- Activity: Please work out how many lines of this material include "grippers", and answer with that number by itself.

########

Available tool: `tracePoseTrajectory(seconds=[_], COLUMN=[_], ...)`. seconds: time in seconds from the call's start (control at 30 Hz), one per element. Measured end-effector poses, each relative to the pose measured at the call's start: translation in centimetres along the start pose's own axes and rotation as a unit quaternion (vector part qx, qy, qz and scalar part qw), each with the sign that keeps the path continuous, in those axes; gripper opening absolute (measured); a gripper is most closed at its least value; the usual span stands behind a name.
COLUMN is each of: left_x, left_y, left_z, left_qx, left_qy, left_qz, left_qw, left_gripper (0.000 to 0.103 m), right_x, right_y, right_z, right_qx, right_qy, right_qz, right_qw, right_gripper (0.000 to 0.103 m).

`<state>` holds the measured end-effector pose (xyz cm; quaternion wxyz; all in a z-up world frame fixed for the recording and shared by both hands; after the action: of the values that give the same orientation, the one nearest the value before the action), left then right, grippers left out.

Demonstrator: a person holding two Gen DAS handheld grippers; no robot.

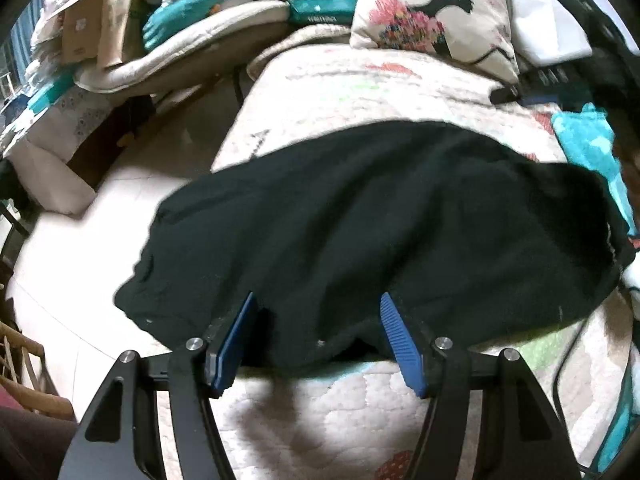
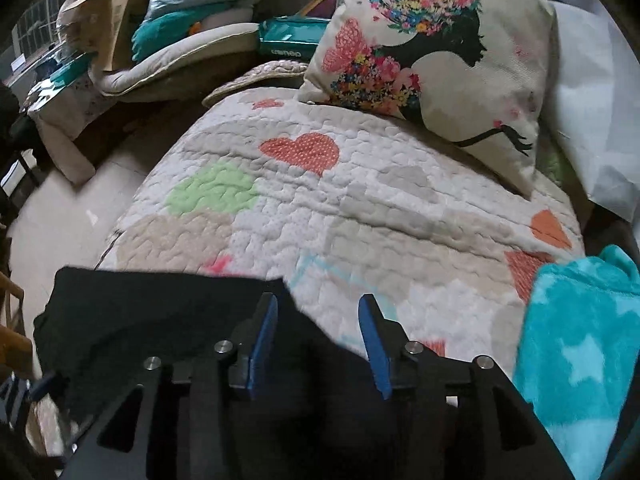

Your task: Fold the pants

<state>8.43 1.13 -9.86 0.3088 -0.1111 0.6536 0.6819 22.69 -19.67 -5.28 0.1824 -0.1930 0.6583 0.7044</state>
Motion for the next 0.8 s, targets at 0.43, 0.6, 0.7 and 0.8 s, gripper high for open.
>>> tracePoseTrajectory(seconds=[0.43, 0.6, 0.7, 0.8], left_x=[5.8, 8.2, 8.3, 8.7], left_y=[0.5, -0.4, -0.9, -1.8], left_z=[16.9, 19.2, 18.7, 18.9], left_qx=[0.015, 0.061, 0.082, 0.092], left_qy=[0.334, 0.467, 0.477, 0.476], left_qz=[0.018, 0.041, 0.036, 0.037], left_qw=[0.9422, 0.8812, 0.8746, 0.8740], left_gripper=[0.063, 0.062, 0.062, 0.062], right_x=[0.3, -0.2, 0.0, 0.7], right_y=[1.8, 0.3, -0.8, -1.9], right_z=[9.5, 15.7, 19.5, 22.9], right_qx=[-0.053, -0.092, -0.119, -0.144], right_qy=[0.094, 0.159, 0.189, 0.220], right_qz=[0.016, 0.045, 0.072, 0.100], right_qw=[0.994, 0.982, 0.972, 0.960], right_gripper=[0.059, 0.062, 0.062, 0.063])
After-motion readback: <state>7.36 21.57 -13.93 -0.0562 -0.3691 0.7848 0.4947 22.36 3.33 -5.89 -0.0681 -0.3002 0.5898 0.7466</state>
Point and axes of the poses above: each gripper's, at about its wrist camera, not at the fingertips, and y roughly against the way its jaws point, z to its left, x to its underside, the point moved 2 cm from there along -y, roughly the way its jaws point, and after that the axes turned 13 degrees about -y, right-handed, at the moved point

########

- Result of the task: 2